According to Centreforaviation.com, SAA’s losses have reduced significantly as network adjustments, lower fuel prices, and a renegotiation of A340 lease rates have resulted in a better performance for its previously highly unprofitable long haul operation. SAA currently serves only eight destinations outside Africa, using a fleet of 17 A340s and six A330s.
However, the long-term prospects for the long haul operation remain bleak as SAA has not made sufficient changes.

SAA cannot assume that fuel prices will remain at their current low level. A return of higher fuel prices would make it nearly impossible for the long haul operation to be profitable, particularly as SAA has again pushed back a long-delayed decision on new widebody aircraft.

Also, an even bigger setback with implementing the recovery plan occurred in mid-2015 when SAA board approval for a new partnership with Emirates was rescinded at the last moment, just hours before the deal was to be signed and announced. Emirates and SAA management had agreed to a comprehensive codeshare, and for SAA to operate alongside Emirates on the Johannesburg-Dubai route, with a rare revenue guarantee from Emirates.

The Emirates partnership was to replace a much more limited partnership with Etihad – which has since been dissolved anyway, with SAA suspending codeshares and services to Abu Dhabi. The Emirates deal was critical for SAA’s long-term sustainability as it gave SAA a much stronger global offline network and finally the guaranteed revenue stream to turn the corner. Unfortunately, politics intervend and it would be very difficult for the partnership to be revived later if there is the political will. The two airlines now codeshare, but this is a much more muted relationship.

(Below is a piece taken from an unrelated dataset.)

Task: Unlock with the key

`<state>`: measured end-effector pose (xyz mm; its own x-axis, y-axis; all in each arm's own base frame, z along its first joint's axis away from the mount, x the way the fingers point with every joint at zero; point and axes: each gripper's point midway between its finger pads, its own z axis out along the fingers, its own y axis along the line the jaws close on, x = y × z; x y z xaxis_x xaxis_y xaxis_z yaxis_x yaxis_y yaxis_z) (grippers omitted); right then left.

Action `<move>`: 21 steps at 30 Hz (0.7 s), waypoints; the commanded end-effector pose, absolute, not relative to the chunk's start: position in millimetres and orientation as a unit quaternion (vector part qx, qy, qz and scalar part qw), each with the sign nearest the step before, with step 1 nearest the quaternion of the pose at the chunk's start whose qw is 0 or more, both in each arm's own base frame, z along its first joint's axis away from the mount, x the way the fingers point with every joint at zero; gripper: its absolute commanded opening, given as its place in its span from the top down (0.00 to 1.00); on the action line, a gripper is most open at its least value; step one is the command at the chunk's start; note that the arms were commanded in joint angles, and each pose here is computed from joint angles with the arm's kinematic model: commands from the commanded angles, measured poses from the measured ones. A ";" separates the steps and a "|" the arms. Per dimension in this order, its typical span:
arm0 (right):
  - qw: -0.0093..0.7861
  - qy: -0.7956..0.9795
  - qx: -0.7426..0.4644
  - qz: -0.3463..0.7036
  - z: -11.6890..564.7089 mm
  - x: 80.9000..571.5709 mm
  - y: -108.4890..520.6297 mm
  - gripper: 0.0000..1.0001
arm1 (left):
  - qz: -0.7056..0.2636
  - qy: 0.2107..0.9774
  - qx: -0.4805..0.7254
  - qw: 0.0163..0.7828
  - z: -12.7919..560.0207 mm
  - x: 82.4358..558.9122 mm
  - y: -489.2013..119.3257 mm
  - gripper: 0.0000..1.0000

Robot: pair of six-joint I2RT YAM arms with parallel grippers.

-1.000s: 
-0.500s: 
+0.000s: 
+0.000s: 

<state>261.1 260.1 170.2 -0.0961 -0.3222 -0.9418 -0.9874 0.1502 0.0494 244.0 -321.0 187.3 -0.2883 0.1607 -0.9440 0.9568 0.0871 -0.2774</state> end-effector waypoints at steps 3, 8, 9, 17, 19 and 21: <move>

SAA now faces the difficult prospect of competing in the international market over the long term without a partnership with Emirates or another Gulf airline. Emirates has more capacity to South Africa than the entire SAA long haul operation, and its huge global network provides a significant competitive advantage in the South Africa-Europe and South Africa-Asia markets.

SAA is looking at resuming some long haul routes on its own but such routes are unlikely to be profitable, and would only be launched for political reasons.

SAA faces a challenging future

Nearly the entire SAA management team has left since mid-2015, resulting in more instability for an airline that has already seen a large succession of CEOs over the last decade. SAA is essentially now in limbo, forced to operate under the current status quo and unable to address any of the long term challenges until there is a change in government.

Profitability at the EBITDAR level has improved, but SAA has a weak balance sheet and upcoming funding requirements; it needs another capital injection or government guarantee. Partial privatisation through the sale of an equity stake is highly unlikely in the current environment; any investor will require the control that the government has never been willing to relinquish.

SAA also faces challenges in the domestic market, with South Africa’s sluggish economy impacting demand and competition intensifying. Its regional international operation, which historically has been the only profitable part of its business, also faces intensifying competition and weakening demand.

SAA requires a fundamental transformation to be profitable over the long run
SAA requires a fundamental transformation to be profitable over the long run. Unfortunately South Africa’s political environment has proven time and time again that such a transformation is impossible to implement. The alternative becomes increasingly obvious.

There are lessons for other African countries to learn from this history, notably to avoid the temptation to meddle in their airlines. However, government meddling and protectionism are part of a deep-rooted tradition in the African airline sector that will be hard to break.